"Comprehensive Human State Modeling and Its Applications"
Dr. Ajay Divakaran
Thursday, April 2, 2015 · 11:00AM · HEC 450
We present a suite of multimodal techniques for assessment of human behavior with cameras and microphones. These techniques drive the sensing module of an interactive simulation trainer in which the trainee has lifelike interaction with a virtual character so as to learn social interaction. We recognize facial expressions, gaze behaviors, gestures, postures, speech and paralinguistics in real-time and transmit the results to the simulation environment which reacts to the trainee's behavior in a manner that serves the overall pedagogical purpose. We will describe the techniques developed and results, comparable to or better than the state of the art , obtained for each of the behavioral cues, as well as identify avenues for further research. Behavior sensing in social interactions poses a few key challenges for each of the cues including the large number of possible behaviors, the high variability in execution of the same behavior within and across individuals and real-time execution. Furthermore, we have the challenge of appropriate fusion of the multimodal cues so as to arrive at a comprehensive assessment of the behavior at multiple time scales. We will also discuss our approach to social interaction modeling using our sensing capability to monitor and model dyadic interactions. We will present a video of the demonstration of the end to end simulation trainer.
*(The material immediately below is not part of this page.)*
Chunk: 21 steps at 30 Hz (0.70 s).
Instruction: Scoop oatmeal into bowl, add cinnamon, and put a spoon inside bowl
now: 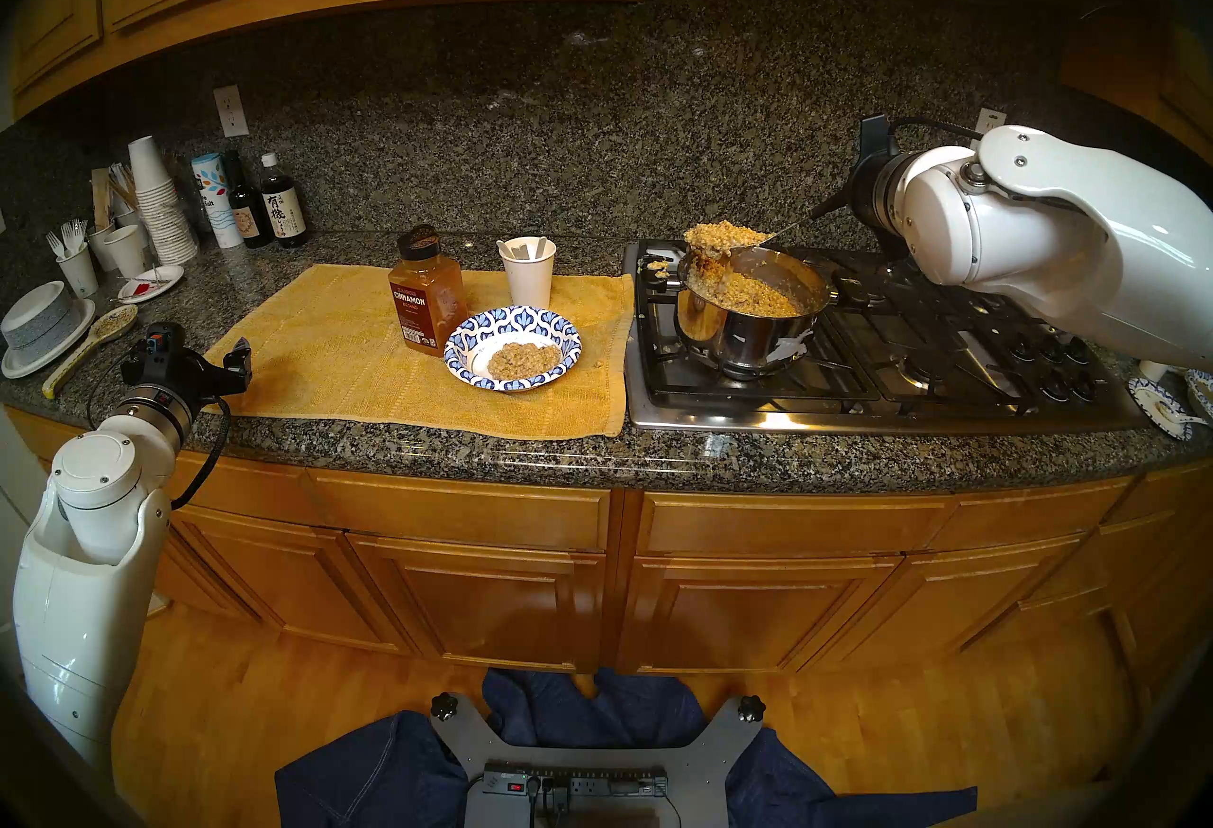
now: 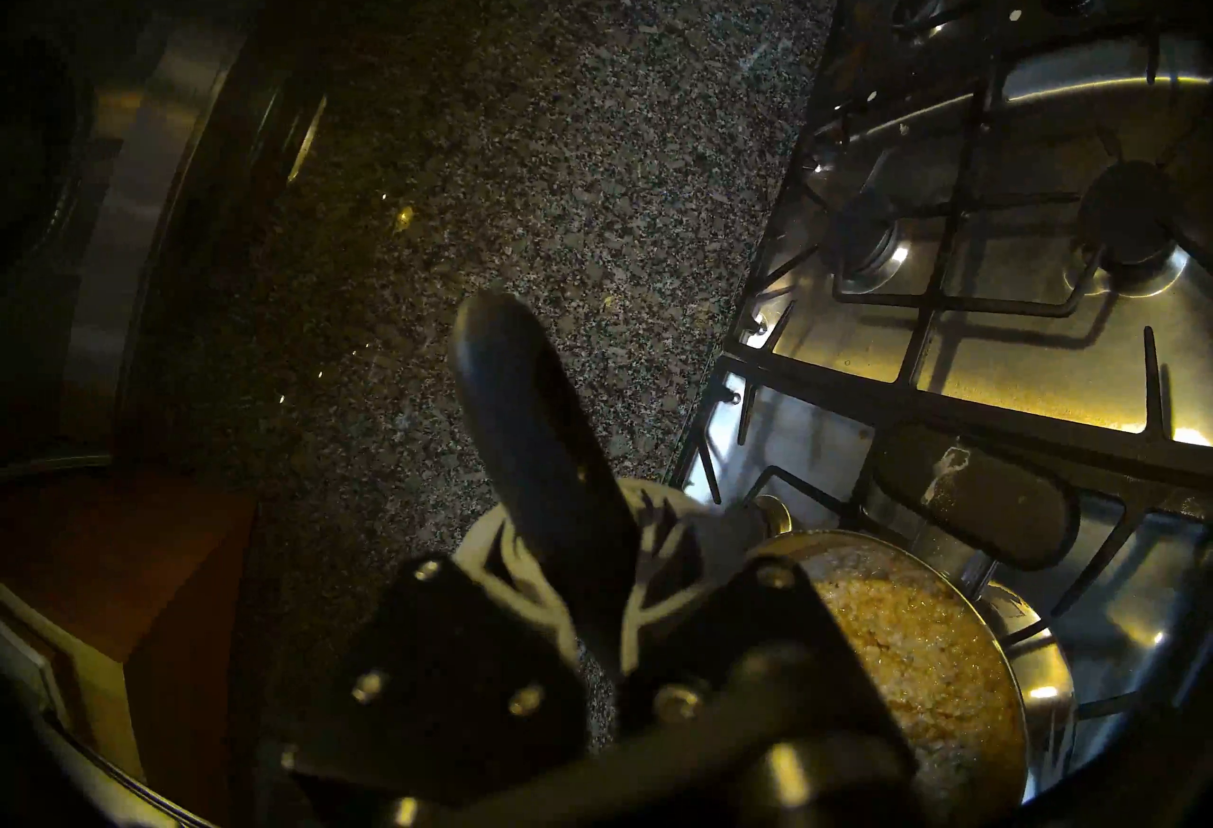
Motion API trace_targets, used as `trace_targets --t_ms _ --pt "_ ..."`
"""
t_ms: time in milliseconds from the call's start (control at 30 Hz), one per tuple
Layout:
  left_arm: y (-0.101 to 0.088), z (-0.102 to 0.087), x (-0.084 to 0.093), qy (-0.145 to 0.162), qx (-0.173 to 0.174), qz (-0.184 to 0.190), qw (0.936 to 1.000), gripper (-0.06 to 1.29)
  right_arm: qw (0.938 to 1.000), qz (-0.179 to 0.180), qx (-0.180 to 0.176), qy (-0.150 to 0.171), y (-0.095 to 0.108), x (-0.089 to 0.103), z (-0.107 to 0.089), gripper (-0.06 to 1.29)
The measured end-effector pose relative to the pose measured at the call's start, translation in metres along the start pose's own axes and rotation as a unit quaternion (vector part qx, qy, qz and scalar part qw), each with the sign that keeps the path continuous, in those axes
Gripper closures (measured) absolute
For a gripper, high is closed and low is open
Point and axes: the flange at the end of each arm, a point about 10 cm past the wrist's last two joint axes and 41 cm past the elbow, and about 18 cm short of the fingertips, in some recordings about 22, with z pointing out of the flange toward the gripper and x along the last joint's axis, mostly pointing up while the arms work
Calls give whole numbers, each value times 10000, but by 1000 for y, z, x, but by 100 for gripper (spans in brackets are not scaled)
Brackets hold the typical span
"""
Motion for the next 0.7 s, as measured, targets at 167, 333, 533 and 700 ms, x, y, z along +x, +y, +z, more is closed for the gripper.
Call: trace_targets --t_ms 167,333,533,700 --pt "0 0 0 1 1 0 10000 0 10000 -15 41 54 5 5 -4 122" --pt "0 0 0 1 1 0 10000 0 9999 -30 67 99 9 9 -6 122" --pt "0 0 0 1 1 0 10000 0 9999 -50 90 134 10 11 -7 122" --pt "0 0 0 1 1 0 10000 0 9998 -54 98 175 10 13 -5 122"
Please see the following links for related demonstrations:
▶ MIBADemo January2015 FinalDraft - YouTube
; SRI Social Interaction Modeling
; SRI Master Trainer Demo - YouTube
Ajay Divakaran, Ph.D., is a Program Director and leads the Vision and Multi-Sensor group in SRI International's Vision and Learning Laboratory. Divakaran is currently the principal investigator for a number of SRI research projects. His work includes multimodal modeling and analysis of affective, cognitive, and physiological aspects of human behavior, interactive virtual reality-based training, tracking of individuals in dense crowds and multi-camera tracking, technology for automatic food identification and volume estimation, and audio analysis for event detection in open-source video. He has developed several innovative technologies for multimodal systems in both commercial and government programs during the course of his career. Prior to joining SRI in 2008, Divakaran worked at Mitsubishi Electric Research Labs for 10 years, where he was the lead inventor of the world's first sports highlights playback-enabled DVR. He also oversaw a wide variety of product applications for machine learning. Divakaran was named a Fellow of the IEEE in 2011 for his contributions to multimedia content analysis. He developed techniques for recognition of agitated speech for his work on automatic sports highlights extraction from broadcast sports video. He established a sound experimental and theoretical framework for human perception of action in video sequences as lead-inventor of the MPEG-7 video standard motion activity descriptor. He serves on Technical Program Committees of key multimedia conferences, and served as an associate editor of IEEE Transactions on Multimedia from 2007 to 2010. He has authored two books and has more than 100 publications to his credit, as well as more than 40 issued patents. Divakaran received his M.S. and Ph.D. degrees in electrical engineering from Rensselaer Polytechnic Institute. His B.E. in electronics and communication engineering is from the University of Jodhpur in India.